# Ejercicio 6: Dense Retrieval e Introducción a FAISS

## Objetivo de la práctica

Generar embeddings con sentence-transformers (SBERT, E5), e indexar documentos con FAISS 

## Parte 0: Carga del Corpus
### Actividad

1. Carga el corpus 20 Newsgroups desde sklearn.datasets.fetch_20newsgroups.
2. Limita el corpus a los primeros 2000 documentos para facilitar el procesamiento.

In [86]:
from sklearn.datasets import fetch_20newsgroups

newsgroups = fetch_20newsgroups(subset='all', remove=('headers', 'footers', 'quotes'))
newsgroupsdocs = newsgroups.data

first_2000_docs = newsgroupsdocs[:2000]


## Parte 2: Generación de Embeddings
### Actividad

1. Usa dos modelos de sentence-transformers. Puedes usar: `'all-MiniLM-L6-v2'` (SBERT), o `'intfloat/e5-base'` (E5).
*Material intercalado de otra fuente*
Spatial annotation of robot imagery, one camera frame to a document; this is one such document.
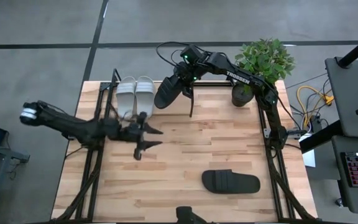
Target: white paper
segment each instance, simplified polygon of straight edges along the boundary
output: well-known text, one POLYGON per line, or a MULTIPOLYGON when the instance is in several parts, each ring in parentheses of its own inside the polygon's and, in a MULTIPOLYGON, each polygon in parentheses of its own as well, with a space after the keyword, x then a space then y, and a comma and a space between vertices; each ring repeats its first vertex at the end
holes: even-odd
MULTIPOLYGON (((311 134, 309 133, 302 135, 302 137, 299 139, 299 142, 310 136, 311 134)), ((302 156, 303 156, 303 163, 305 164, 305 166, 316 167, 316 159, 314 158, 314 149, 308 151, 307 153, 304 153, 302 156)))

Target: slipper
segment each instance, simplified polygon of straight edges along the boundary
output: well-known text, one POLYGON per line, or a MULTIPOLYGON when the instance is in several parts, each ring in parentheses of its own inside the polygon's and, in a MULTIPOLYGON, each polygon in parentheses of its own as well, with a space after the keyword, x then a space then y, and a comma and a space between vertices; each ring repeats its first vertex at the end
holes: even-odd
POLYGON ((137 113, 145 112, 151 117, 154 108, 155 86, 151 78, 142 76, 137 79, 135 90, 137 113))
POLYGON ((117 112, 120 118, 131 118, 135 103, 135 86, 134 77, 125 77, 117 86, 117 112))
POLYGON ((202 180, 205 188, 215 194, 251 194, 260 189, 258 177, 238 174, 230 169, 204 171, 202 180))

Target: concrete floor
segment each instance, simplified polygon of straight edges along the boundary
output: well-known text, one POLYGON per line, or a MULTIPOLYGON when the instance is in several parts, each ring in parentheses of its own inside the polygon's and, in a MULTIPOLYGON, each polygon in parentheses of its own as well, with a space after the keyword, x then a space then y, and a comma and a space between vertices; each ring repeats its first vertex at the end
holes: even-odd
MULTIPOLYGON (((0 44, 91 43, 102 0, 0 0, 0 44)), ((358 40, 358 1, 354 0, 110 0, 100 43, 177 41, 358 40)), ((296 69, 287 86, 325 72, 324 59, 342 56, 353 45, 288 47, 296 69)), ((233 57, 238 47, 205 47, 233 57)), ((169 57, 172 48, 162 49, 169 57)), ((89 49, 0 50, 0 127, 11 132, 10 143, 28 152, 30 162, 7 180, 0 196, 0 223, 28 223, 50 218, 67 141, 47 128, 19 122, 25 101, 44 100, 74 113, 89 49)), ((147 75, 161 80, 172 67, 154 49, 98 49, 90 80, 110 80, 112 69, 122 76, 147 75)), ((208 75, 208 79, 224 79, 208 75)), ((326 76, 305 85, 320 89, 326 76)), ((299 108, 294 86, 290 103, 299 108)), ((306 100, 310 93, 302 92, 306 100)), ((337 120, 335 106, 320 113, 337 120)), ((310 183, 323 220, 358 223, 358 214, 337 208, 335 181, 310 183)))

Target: black pot
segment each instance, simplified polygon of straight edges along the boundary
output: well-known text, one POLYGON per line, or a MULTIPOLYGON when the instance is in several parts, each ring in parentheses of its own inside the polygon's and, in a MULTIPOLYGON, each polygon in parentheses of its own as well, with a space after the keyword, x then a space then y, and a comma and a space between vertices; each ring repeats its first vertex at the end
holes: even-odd
POLYGON ((234 106, 242 107, 251 101, 254 97, 254 93, 249 90, 244 91, 244 84, 236 83, 231 90, 231 102, 234 106))

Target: green plant
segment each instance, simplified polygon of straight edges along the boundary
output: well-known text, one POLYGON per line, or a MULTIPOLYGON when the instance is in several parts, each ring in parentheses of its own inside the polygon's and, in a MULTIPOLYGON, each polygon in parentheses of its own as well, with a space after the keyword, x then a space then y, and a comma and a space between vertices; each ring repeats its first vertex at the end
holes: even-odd
POLYGON ((291 75, 294 69, 294 58, 290 57, 285 46, 278 39, 256 41, 242 45, 241 54, 234 58, 236 64, 256 75, 261 75, 266 82, 275 83, 280 77, 291 75))

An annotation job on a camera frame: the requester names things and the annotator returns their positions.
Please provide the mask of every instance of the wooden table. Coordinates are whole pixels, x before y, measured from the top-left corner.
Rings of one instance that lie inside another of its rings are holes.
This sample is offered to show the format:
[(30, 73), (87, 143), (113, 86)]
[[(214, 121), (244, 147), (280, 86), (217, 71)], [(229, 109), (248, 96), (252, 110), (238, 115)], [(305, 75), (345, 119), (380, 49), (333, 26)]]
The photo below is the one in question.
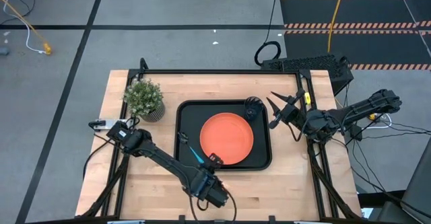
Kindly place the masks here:
[[(119, 118), (127, 73), (128, 71), (110, 72), (100, 111), (101, 118)], [(311, 73), (318, 108), (335, 108), (328, 73)], [(293, 75), (146, 74), (145, 78), (160, 83), (166, 113), (159, 122), (141, 121), (138, 127), (151, 132), (156, 145), (169, 154), (174, 151), (176, 110), (183, 101), (245, 99), (257, 96), (261, 99), (269, 97), (282, 108), (284, 103), (270, 91), (284, 95), (294, 95), (297, 92), (296, 78)], [(264, 103), (268, 109), (268, 118), (272, 119), (271, 107), (267, 100), (264, 100)], [(105, 137), (106, 132), (99, 134)], [(237, 220), (264, 221), (268, 220), (269, 215), (275, 215), (279, 221), (319, 220), (305, 138), (299, 143), (295, 142), (289, 128), (284, 124), (271, 130), (270, 135), (273, 160), (266, 170), (217, 173), (236, 200)], [(341, 135), (335, 135), (335, 138), (343, 141)], [(102, 143), (102, 140), (95, 137), (92, 151)], [(89, 162), (77, 205), (77, 215), (85, 212), (105, 187), (112, 150), (112, 145), (106, 146)], [(360, 215), (360, 205), (345, 148), (333, 141), (327, 143), (326, 150), (335, 189), (352, 210)], [(325, 188), (322, 189), (326, 216), (330, 216), (327, 193)], [(116, 197), (117, 190), (114, 189), (109, 213), (113, 213)], [(195, 210), (200, 220), (231, 220), (234, 214), (231, 201), (220, 209), (210, 205), (205, 212), (196, 207)], [(177, 220), (179, 215), (193, 219), (188, 197), (181, 190), (178, 179), (150, 159), (132, 157), (121, 218)]]

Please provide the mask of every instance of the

Cuando uses E5, antepon `"passage: "` a cada documento antes de codificar.
2. Genera los vectores de embeddings para todos los documentos usando el modelo seleccionado.
3. Guarda los embeddings en un array de NumPy para su posterior indexación.

In [87]:
!pip install -U sentence-transformers

huggingface/tokenizers: The current process just got forked, after parallelism has already been used. Disabling parallelism to avoid deadlocks...
	- Avoid using `tokenizers` before the fork if possible
	- Explicitly set the environment variable TOKENIZERS_PARALLELISM=(true | false)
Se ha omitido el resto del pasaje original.